During the latter part of the 1920’s club members were competing in many open time trials and brothers Albert and Stan Livingston were winning many of them. With this in mind, in 1928 it was decided to hold a 50 mile open time trial. J Norton White was timekeeper for that first event which was won in a very quick (for the time) 2.14.42 by W. Ward of Stretford Wheelers which was a Manchester area record. The following years event was won by Stan Livingston from the Duks. The event continues to this day and is an acknowledged ‘classic’ in the time trial calendar. Next year will be its 92nd consecutive running making it the oldest continuously running 50 in the country. Traditionally this is always the opening 50 of the year in the Manchester area and is presently held in early May.  

Past winners of the event read like a who’s who of British time trialling from Ernie Mills in 1939 to Doug Hartley from the Duks during the 1940’s, Bill Bradley also from the Duks and Peter Walthall in the 50’s, Vic Marcroft and Mick Potts the 60’s, Nick Copeman and Keith Boardman the 70’s, Dave Lloyd, Darryl Webster and Ian Cammish in the 80’s when the event was one of Cycling Weekly’s Holdsworth Classic League events. More recent winners include Andy Wilkinson, Mark Lovatt, Charles McCulloch, Dave Cook, Simon Bridge, Charles Taylor and this year Mark Turnbull. The most recent winner from the Duks was Jimmy Froggatt in 2002. The magnificent team shield goes back to that very first event.

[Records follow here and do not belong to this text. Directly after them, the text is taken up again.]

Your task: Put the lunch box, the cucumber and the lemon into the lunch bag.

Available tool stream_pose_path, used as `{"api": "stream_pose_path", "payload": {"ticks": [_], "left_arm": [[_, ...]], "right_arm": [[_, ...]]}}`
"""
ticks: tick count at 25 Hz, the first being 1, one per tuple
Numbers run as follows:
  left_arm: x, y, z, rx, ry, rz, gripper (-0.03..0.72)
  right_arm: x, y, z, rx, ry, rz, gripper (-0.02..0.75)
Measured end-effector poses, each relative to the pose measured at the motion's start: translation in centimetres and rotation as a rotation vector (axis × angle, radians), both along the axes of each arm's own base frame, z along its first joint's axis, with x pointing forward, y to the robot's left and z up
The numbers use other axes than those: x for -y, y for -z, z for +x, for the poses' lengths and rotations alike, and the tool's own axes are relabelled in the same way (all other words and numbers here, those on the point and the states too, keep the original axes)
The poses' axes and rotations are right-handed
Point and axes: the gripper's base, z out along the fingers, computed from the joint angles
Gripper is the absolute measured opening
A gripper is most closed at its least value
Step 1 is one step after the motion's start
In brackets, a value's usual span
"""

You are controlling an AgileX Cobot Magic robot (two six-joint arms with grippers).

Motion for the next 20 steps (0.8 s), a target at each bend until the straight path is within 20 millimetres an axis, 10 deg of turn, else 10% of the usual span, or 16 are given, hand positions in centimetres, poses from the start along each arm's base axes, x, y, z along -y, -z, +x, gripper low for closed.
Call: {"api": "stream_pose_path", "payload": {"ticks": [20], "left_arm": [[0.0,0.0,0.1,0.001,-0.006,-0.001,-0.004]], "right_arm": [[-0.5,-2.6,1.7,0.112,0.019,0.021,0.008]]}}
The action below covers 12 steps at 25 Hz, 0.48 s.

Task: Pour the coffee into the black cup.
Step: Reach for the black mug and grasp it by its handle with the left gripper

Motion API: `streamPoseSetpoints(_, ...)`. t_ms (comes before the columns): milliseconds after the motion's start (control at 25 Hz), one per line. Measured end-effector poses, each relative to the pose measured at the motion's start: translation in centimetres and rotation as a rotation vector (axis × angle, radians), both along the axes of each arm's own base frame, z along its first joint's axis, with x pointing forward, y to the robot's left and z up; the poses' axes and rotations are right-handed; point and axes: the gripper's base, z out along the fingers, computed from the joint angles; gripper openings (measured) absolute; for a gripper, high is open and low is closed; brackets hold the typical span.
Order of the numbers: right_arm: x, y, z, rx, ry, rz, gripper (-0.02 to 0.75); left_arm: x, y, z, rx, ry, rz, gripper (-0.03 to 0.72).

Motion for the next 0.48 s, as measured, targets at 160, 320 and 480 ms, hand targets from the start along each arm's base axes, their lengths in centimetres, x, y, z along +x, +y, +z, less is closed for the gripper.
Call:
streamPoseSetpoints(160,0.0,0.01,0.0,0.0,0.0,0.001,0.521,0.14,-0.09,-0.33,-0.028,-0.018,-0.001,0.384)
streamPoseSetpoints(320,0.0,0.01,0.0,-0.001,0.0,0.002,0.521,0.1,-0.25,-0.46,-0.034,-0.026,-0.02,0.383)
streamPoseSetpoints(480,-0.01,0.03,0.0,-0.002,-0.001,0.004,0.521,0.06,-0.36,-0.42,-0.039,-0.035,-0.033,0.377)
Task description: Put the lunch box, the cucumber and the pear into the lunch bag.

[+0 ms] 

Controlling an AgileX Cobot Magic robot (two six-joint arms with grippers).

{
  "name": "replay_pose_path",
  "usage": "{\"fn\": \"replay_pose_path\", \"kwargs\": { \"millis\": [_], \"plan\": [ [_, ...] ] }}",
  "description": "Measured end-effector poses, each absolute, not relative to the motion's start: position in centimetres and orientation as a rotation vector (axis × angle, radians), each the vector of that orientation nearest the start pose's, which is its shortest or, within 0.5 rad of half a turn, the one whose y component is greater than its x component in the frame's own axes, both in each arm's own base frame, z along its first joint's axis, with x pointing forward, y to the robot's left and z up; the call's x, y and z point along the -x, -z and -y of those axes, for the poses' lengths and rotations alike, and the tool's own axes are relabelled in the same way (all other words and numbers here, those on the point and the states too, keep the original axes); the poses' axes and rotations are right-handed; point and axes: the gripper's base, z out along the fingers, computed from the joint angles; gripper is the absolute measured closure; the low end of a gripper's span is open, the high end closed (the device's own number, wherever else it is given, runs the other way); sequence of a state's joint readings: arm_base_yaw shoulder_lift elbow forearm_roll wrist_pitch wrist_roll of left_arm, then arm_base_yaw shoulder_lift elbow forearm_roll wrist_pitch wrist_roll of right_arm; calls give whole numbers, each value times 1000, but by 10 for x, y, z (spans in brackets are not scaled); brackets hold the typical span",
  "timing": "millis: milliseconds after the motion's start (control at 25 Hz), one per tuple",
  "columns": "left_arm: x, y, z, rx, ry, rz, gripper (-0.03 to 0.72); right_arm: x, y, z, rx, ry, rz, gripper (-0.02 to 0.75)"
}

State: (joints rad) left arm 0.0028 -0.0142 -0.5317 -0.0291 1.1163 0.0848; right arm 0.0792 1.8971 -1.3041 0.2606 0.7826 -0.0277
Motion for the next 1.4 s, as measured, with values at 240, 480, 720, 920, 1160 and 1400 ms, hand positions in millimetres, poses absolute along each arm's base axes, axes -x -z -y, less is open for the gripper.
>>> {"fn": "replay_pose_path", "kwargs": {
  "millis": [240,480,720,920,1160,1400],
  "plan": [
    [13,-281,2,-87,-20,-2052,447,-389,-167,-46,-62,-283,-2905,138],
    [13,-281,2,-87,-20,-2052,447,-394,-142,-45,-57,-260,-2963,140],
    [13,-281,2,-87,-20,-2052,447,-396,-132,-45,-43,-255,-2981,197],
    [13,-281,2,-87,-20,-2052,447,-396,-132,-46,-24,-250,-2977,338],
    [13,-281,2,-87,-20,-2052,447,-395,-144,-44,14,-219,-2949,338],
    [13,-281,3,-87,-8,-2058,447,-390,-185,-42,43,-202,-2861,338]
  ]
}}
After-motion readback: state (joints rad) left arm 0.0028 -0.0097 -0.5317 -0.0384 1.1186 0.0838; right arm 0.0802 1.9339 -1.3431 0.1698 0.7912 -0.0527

The heyday of the Duks was undoubtedly during the 1930’s and 40’s with the most prominent rider being Doug Hartley who won close to 100 open events during the inter war years including the Bath RC 100 in 1942 and the Duks 50 in 1942 and 1943 and in 1944 along with Norman Howe and John Bell the Duks were the inaugural winners of the BBAR team competition.

In more recent times prominent riders have included Steve Butterworth, Jimmy Froggatt and Rob Nelson. Steve Butterworth holds club records over 50, 100 and 12 hours and Jimmy Froggatt who was placed 9th in the 2002 National 25 with 52.44 holds the 25 mile and 24 hour records with 412 miles. Rob Nelson was Manchester BAR from 2002-2004.

Over the last 10 years the club has been less prominent on the time trial scene but have branched out into Audax rides and sportives as well as trips abroad to watch the Tour. Rob Nelson and club captain Martin Gray have become notorious for their epic Summer tours riding all the big climbs in Europe. A midweek MTB section has also grown with regular trips to the Alps. With a current membership of around 40 the club is alive and well after 134 years.